Os advogados do prefeito afastado de Maringá, Jairo Gianoto (sem partido), conseguiram um prazo de mais seis dias para apresentar a defesa dele na Comissão Processante (CP) da Câmara de Vereadores. O prazo, contando a partir da publicação da convocação de Gianoto, venceu ontem. Mas um dos advogados de defesa, Antônio Mansano Neto, conseguiu prorrogar a data alegando a falta de aprovação da ata da reunião que resultou na criação da CP, no dia 9 de novembro.
O advogado foi à Câmara na sexta-feira da semana passada e descobriu que a ata não estava aprovada. Como só conseguiu as cópias que necessitava na quarta-feira, solicitou e conseguiu da própria CP mais seis dias para a defesa. Gianoto deve apresentar por escrito seus argumentos sobre a acusação de envolvimento com o desvio de recursos públicos. O novo prazo vence na quarta-feira.
A defesa pode arrolar 10 testemunhas. A CP terá então mais cinco dias para emitir um parecer sobre a continuidade do processo. O vereador Aldi Cezar Mertz (PDT) acredita que, apesar da defesa ter conseguido mais alguns dias, será possível propor a cassação do prefeito afastado até o próximo dia 30, quando os trabalhos da CP se encerram.

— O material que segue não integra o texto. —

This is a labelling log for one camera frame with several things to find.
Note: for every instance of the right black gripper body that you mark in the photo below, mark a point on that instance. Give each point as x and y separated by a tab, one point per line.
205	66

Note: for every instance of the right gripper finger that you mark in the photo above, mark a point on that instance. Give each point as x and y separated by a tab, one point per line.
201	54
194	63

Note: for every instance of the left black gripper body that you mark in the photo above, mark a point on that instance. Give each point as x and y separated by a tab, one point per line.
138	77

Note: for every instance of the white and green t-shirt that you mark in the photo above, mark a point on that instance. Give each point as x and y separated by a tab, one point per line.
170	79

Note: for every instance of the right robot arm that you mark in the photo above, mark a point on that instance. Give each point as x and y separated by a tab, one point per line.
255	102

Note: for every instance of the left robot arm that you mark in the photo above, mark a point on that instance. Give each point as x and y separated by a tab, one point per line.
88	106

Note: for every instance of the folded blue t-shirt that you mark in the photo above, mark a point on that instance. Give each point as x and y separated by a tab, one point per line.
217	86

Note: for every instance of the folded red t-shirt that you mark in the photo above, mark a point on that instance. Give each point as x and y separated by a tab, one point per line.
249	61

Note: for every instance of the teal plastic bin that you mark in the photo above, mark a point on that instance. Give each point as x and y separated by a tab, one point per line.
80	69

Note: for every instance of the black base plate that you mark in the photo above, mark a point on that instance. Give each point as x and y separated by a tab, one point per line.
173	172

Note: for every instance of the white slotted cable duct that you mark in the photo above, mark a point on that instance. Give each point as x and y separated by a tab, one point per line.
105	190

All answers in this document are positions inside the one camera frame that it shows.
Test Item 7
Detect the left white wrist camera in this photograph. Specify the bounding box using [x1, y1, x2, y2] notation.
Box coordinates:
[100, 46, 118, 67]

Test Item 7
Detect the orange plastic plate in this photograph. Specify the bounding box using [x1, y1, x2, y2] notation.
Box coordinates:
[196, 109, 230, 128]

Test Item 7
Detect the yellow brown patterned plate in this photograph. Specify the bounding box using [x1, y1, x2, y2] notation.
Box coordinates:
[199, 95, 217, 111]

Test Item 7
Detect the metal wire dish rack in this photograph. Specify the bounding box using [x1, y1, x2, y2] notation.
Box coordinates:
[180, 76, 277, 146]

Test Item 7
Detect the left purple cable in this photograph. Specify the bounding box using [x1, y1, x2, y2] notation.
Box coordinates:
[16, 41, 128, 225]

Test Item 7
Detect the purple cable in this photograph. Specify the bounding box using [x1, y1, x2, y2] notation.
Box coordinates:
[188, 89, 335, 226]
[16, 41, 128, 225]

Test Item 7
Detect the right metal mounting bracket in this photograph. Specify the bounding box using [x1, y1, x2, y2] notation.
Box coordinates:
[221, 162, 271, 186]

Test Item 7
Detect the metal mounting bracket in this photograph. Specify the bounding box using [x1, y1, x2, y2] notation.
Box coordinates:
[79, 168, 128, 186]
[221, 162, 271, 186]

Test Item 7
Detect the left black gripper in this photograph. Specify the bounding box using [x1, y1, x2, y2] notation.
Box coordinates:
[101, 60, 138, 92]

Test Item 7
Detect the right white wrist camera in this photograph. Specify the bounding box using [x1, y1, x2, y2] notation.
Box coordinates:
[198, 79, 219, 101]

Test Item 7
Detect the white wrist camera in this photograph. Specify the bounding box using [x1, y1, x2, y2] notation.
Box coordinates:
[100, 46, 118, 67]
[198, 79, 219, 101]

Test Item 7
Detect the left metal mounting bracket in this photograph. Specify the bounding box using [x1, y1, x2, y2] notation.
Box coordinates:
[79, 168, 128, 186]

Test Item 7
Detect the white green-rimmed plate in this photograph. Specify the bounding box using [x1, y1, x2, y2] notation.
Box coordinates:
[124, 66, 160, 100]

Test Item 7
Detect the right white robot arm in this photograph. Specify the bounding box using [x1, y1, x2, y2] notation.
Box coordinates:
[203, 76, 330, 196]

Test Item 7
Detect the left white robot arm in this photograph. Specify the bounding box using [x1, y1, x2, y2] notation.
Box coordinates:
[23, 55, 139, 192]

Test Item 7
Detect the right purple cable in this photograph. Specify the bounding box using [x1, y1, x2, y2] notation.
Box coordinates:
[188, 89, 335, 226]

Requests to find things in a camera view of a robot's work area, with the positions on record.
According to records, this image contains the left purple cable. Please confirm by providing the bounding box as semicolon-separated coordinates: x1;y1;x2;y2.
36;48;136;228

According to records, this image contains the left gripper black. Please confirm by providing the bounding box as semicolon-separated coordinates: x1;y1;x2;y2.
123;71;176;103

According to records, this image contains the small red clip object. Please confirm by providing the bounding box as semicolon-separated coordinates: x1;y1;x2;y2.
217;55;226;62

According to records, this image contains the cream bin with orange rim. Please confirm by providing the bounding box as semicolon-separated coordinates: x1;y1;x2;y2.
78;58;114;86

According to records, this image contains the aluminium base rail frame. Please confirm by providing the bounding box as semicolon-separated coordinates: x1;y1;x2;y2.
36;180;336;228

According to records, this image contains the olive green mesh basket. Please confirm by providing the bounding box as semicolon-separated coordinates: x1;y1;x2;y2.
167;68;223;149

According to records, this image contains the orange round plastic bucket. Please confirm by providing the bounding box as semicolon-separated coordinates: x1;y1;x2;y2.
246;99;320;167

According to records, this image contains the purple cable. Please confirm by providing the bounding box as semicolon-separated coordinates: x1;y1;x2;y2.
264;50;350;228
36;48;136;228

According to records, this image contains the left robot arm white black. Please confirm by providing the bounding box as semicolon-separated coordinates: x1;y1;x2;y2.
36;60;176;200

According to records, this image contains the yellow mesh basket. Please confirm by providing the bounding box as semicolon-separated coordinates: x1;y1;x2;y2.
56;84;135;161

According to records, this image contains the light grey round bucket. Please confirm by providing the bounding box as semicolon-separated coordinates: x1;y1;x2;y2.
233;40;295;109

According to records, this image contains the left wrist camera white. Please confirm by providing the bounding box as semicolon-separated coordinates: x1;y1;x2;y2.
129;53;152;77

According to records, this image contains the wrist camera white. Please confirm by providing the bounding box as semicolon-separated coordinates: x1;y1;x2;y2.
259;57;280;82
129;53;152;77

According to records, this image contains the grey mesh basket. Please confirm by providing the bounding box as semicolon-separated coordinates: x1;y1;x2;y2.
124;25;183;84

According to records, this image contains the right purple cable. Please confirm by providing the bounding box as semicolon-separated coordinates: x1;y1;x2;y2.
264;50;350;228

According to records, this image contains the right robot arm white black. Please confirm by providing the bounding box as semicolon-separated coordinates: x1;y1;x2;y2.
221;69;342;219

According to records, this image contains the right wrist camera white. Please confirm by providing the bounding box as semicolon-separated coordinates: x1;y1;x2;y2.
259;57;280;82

Gianoto é acusado pelo Ministério Público (MP) de envolvimento no desvio de R$ 549 mil. Ele teve os bens indisponibilizados, foi afastado judicialmente e sofre ação penal que corre no Tribunal de Justiça. O nome de Gianoto foi incluído em uma ação que já corria na Justiça local acusando o ex-secretário de Fazenda, Luis Antônio Paolicchi, e três servidores.

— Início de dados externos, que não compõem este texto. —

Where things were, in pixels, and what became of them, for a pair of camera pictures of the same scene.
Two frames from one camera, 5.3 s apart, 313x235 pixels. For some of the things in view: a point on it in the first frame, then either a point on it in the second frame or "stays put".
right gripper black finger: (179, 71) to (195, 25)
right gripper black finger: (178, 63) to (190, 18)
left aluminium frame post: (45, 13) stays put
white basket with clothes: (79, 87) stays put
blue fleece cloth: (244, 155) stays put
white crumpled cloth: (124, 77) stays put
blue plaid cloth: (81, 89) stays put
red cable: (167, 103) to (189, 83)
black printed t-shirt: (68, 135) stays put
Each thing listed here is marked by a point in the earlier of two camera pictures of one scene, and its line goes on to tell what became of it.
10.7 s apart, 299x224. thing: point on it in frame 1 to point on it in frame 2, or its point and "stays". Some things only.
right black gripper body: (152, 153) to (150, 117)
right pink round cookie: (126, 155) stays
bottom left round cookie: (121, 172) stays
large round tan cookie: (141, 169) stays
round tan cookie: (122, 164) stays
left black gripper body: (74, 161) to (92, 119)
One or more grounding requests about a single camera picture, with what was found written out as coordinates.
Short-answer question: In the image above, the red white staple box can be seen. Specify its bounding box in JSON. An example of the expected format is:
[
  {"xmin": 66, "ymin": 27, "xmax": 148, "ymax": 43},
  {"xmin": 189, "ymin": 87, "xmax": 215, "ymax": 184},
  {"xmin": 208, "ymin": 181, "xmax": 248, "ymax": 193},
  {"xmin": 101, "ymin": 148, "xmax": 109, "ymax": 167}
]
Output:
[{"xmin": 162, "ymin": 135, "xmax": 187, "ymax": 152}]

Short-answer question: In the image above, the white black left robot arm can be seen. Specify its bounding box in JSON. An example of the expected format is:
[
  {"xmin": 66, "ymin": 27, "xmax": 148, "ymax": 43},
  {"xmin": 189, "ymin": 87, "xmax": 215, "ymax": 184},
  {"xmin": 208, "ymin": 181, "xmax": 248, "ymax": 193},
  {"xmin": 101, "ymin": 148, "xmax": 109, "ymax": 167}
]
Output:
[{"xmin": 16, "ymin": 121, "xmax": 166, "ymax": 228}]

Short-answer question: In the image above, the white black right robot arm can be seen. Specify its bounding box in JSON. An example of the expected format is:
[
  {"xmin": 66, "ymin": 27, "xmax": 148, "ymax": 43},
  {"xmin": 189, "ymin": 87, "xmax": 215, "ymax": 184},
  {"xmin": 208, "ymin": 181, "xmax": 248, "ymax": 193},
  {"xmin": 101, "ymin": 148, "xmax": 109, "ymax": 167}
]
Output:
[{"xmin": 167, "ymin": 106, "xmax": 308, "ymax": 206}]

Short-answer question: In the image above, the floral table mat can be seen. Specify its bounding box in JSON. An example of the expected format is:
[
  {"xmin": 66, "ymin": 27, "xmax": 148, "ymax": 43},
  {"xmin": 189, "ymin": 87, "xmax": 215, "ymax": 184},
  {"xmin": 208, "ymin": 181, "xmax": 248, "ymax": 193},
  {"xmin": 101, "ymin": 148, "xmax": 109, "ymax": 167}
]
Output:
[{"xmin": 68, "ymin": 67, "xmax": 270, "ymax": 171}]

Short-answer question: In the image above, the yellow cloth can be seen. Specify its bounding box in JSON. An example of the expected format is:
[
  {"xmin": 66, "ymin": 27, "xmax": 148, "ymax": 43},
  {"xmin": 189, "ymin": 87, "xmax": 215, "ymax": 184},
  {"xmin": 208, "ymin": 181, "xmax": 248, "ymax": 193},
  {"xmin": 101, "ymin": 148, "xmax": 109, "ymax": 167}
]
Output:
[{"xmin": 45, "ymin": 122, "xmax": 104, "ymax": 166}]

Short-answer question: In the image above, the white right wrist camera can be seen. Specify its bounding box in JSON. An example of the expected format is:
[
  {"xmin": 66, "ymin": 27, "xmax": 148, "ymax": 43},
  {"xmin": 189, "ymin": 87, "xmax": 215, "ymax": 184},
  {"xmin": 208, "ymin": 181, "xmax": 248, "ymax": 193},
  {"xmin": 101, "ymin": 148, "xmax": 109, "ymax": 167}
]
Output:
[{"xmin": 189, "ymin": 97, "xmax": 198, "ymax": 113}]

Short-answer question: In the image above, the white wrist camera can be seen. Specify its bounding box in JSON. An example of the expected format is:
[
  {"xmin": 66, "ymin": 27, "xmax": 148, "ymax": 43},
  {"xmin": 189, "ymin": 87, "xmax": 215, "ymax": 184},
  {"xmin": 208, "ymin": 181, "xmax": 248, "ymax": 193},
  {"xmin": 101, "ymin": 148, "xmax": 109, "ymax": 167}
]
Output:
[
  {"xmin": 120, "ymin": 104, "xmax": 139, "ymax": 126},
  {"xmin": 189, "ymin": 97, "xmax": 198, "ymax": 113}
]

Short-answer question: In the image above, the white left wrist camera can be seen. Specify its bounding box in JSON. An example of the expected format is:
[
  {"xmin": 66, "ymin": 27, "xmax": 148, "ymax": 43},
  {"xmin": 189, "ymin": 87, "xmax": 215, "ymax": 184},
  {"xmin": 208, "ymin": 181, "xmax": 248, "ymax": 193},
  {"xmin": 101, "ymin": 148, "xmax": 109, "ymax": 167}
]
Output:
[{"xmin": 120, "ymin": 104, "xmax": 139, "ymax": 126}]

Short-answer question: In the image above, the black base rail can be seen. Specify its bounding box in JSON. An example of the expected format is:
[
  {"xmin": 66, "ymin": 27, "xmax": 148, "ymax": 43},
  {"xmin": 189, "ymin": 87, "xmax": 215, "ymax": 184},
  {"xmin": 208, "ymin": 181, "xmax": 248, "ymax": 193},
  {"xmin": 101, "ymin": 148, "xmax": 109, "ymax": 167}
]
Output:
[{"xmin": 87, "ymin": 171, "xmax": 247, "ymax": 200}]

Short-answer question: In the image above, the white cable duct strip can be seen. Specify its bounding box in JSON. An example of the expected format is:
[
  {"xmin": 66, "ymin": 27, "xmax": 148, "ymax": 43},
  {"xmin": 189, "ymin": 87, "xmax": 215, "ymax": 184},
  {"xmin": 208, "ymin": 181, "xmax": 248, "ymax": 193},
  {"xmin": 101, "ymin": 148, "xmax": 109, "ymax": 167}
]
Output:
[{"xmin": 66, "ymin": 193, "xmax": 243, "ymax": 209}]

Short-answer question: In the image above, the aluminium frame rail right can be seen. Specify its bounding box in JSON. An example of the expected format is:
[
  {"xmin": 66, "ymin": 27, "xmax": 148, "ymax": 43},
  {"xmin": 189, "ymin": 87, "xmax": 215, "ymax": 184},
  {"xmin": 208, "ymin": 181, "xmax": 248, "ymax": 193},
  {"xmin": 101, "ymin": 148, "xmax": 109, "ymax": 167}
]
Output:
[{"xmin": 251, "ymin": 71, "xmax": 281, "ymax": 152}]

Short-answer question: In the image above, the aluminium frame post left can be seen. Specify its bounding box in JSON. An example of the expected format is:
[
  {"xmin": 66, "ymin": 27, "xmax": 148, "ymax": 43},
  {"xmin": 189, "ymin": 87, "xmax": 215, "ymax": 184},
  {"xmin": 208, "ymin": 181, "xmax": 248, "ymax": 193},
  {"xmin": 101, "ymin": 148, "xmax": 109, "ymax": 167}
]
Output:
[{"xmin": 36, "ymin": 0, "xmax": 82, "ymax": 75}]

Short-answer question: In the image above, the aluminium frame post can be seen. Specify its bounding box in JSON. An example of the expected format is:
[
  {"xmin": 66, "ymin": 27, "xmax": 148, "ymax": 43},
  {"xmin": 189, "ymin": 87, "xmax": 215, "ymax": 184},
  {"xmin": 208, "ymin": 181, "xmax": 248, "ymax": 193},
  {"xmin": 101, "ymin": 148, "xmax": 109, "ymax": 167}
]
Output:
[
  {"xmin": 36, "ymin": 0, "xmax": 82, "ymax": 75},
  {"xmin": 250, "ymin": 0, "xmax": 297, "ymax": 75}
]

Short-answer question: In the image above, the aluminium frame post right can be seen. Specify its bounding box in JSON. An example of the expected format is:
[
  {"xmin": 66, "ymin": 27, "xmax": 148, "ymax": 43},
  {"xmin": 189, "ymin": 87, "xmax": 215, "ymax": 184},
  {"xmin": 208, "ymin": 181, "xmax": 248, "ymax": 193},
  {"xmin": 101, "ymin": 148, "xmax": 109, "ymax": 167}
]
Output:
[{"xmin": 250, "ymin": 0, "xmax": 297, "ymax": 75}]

Os quatro estariam envolvidos no desvio de R$ 2,6 milhões da prefeitura de dezembro de 98 a março do ano passado. Paolicchi e os servidores respondem também ação criminal por peculato, sonegação fiscal, lavagem de dinheiro e formação de quadrilha. O ex-secretário está com prisão preventiva decretada e foragido desde o dia 17 de outubro.